Solved – Automatically detecting sudden change of mean

change pointpythontime series

Take a look at this photo:

data

It depicts a box plot of series of identical runs for successive i values. (AFAIK it's the standard Min/Max and 1rst, 2nd, 3rd quartiles.) So the x-axis of 1 represents 1000 runs where i=1; and the second plot shows 1000 runs where i=2; and so on.

It's easy to eye-ball and see that there's a split between the i=1,2 and i=3-19. The values for i=2 are on 'average' larger, by a little bit.

What I aim to do is given the input that produced this graph, programmatically find that split (between 2 and 3) where there's the sudden consistent change. (Step 1) It was also be awesome if there was some sort of confidence score to go along with it – just for user feedback. The change may be up or down, but I know that on both sides of the split the values will be consistent (just like for i > 2 the box plots stay pretty even and don't return to i<2 values).

Then, after that, I want to take a measurement for an unknown i and decide which 'side' of the split it falls on. Now I know I could never know that answer conclusively from a single measurement, so I plan to take several (5? 50? 100?) measurements for this unknown-but-unchanging i value. Then using those measurements know which side of the split the i falls on (Step 2). Again, it would be awesome if there was a confidence value associated with this decision.
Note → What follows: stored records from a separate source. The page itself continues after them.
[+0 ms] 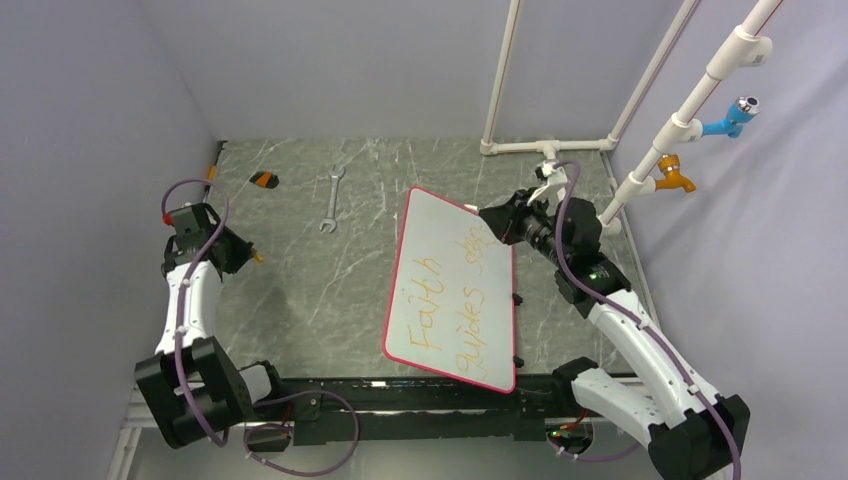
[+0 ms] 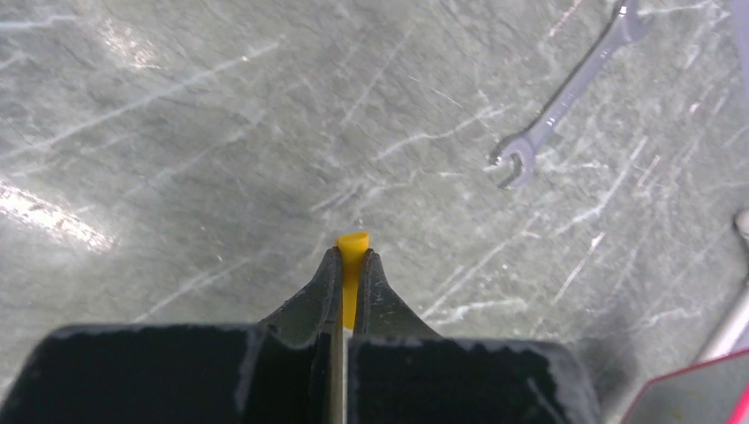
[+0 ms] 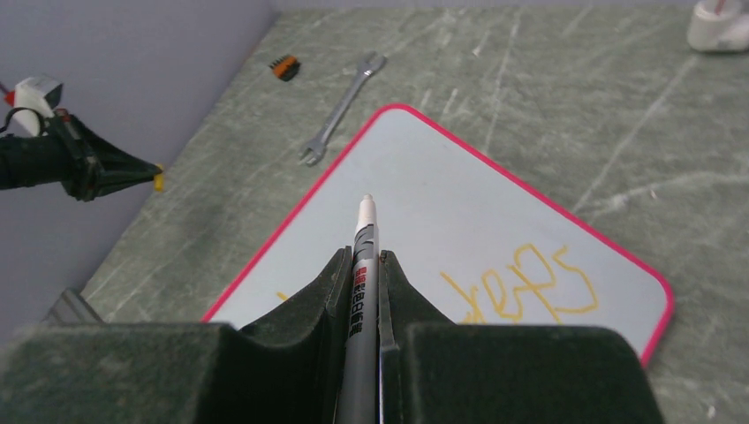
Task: Write a sentence on the whiteboard
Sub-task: Insert the whiteboard marker without the cap into the pen cap.
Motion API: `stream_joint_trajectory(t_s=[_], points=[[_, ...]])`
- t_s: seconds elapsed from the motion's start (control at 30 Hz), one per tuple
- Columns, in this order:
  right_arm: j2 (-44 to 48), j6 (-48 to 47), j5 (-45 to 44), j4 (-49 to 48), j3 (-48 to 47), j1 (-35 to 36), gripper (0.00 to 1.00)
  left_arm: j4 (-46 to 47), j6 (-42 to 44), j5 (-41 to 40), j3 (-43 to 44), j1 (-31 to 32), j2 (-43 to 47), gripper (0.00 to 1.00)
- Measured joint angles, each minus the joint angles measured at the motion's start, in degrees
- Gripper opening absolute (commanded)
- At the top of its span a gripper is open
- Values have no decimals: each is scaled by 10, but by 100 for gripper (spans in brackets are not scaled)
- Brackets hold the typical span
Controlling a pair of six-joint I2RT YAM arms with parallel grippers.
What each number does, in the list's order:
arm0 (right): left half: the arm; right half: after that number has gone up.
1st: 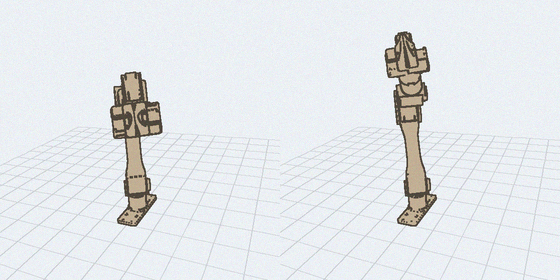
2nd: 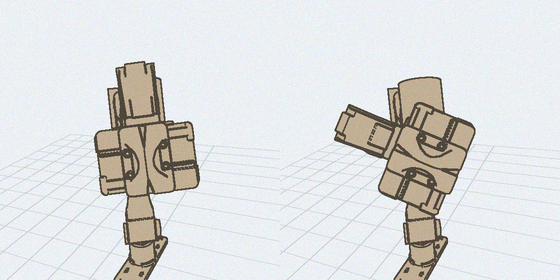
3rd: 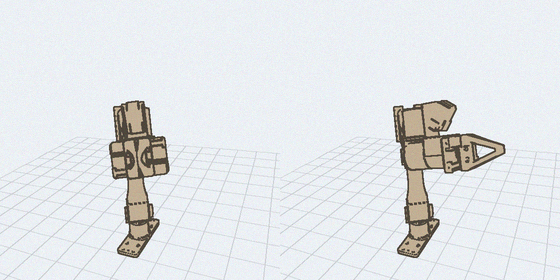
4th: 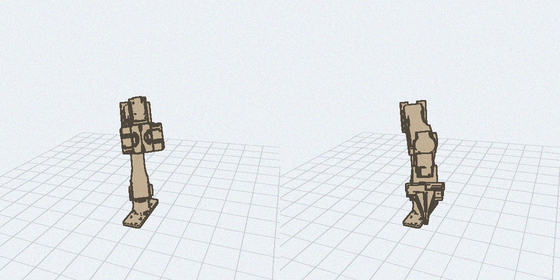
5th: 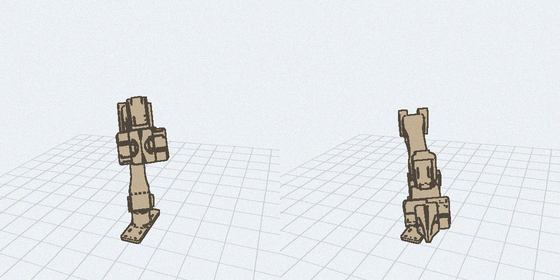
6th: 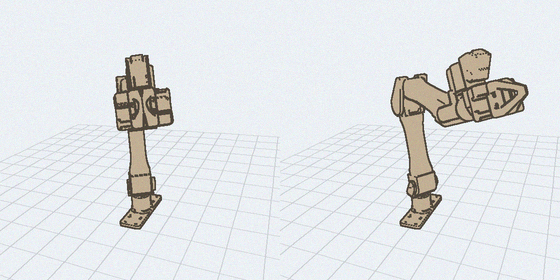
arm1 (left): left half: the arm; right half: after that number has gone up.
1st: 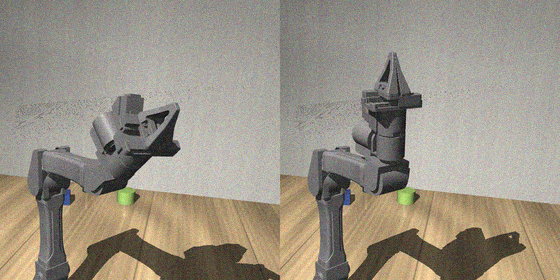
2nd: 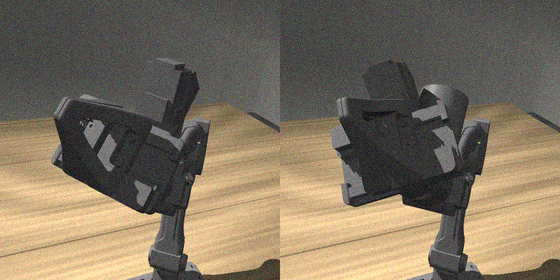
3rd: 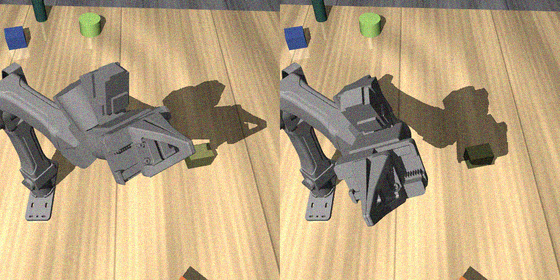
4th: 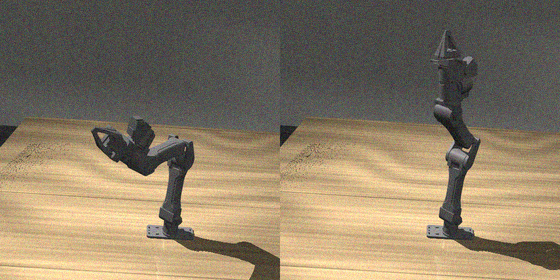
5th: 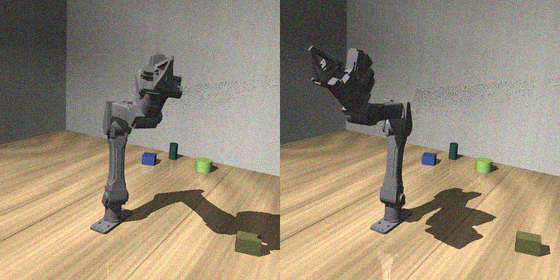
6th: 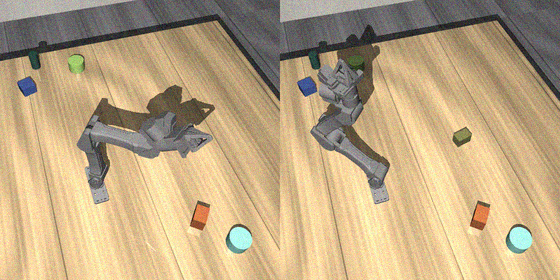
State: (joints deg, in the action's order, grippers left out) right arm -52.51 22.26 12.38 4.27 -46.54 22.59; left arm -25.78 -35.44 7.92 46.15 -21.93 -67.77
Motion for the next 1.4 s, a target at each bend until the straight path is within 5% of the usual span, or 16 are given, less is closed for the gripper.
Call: stream_joint_trajectory(t_s=[0.27, 0.77, 1.4], points=[[-35, -18, 57, -71, -7, 32, 0, -79, -45, 20, 38, 16, 51, 0], [-118, -115, 51, -104, -98, 210, 0, -182, -141, 49, 103, 121, 107, 0], [-206, -180, 14, -103, -160, 351, 0, -189, -308, 105, 120, 205, 167, 0]])
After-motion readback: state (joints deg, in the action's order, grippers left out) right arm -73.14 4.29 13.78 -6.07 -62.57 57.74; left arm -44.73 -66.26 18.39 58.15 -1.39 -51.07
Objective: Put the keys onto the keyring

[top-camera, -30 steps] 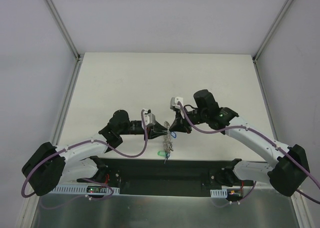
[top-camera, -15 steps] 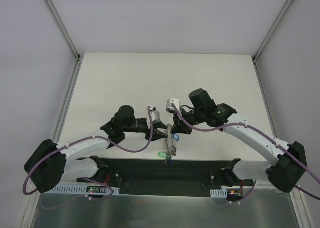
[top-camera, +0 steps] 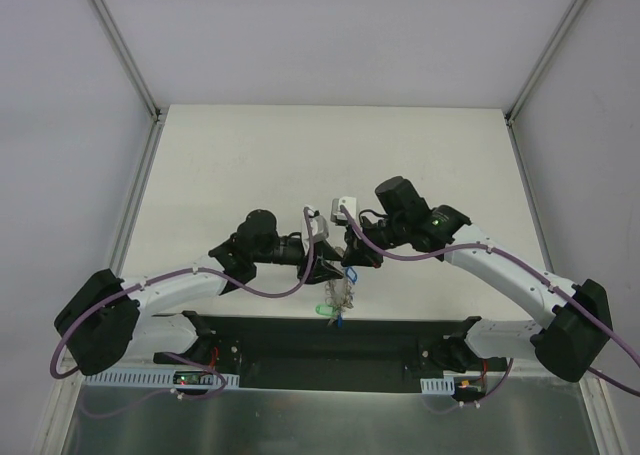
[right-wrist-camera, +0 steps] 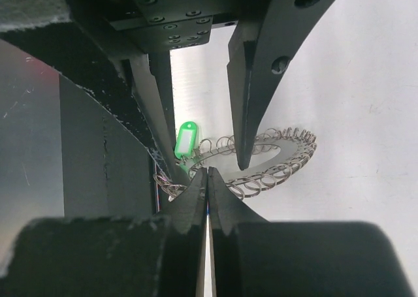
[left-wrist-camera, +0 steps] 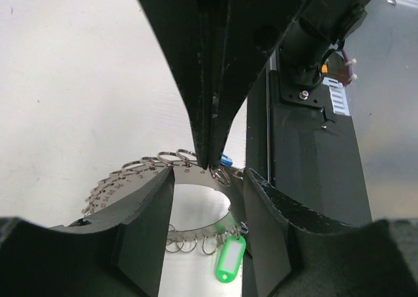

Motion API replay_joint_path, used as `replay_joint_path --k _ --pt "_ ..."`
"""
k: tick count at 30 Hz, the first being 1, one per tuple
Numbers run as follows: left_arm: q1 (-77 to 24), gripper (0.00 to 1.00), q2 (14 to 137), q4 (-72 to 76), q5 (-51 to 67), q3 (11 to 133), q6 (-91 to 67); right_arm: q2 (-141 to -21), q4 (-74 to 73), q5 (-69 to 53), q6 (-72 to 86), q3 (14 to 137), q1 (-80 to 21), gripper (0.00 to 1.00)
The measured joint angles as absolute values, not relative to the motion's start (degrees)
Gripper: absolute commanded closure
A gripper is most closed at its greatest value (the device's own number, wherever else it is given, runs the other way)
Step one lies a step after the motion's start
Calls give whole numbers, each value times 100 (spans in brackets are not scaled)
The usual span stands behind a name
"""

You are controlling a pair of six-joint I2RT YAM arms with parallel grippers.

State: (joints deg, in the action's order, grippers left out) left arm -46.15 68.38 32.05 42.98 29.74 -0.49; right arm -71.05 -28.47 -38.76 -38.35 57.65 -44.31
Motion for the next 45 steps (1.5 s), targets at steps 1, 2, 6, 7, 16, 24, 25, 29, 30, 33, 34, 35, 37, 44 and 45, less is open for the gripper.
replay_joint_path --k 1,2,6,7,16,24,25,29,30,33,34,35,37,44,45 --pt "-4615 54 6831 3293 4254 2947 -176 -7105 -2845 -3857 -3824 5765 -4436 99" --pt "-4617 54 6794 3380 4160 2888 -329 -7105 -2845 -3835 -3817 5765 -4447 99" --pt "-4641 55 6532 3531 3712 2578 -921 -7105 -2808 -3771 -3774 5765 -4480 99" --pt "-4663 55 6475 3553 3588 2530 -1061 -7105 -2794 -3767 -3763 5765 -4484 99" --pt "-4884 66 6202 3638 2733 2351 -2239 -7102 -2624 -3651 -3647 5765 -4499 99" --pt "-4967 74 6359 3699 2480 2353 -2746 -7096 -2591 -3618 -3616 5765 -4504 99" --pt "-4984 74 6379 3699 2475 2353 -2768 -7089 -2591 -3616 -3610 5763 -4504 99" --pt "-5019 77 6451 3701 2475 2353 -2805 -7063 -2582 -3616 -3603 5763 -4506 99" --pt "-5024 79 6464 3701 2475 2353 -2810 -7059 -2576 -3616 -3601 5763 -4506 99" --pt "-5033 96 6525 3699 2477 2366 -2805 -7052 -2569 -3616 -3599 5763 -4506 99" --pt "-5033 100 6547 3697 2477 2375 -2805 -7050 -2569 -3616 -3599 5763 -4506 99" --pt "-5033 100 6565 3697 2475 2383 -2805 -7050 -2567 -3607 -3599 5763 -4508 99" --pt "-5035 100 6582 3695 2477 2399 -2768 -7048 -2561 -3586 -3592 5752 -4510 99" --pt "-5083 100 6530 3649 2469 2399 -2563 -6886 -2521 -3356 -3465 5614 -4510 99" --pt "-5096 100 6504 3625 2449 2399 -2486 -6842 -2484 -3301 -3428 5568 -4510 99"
I'm working in python so if there's a library awesome, but I'm cool with implementing an algorithm/equation myself. What's the techniques/equations/papers I should read up on to learn how to do this?

Best Answer

If I understand you you correctly, you might need to learn about multiple comparisons:

http://en.wikipedia.org/wiki/Multiple_comparisons

The choice of a particular procedure is a different question, e.g., Scheffe vs. Tukey vs. Bonferroni.

At least in this framework, there is a clear and straightforward way to have hypothesis testing as well as confidence interval estimation.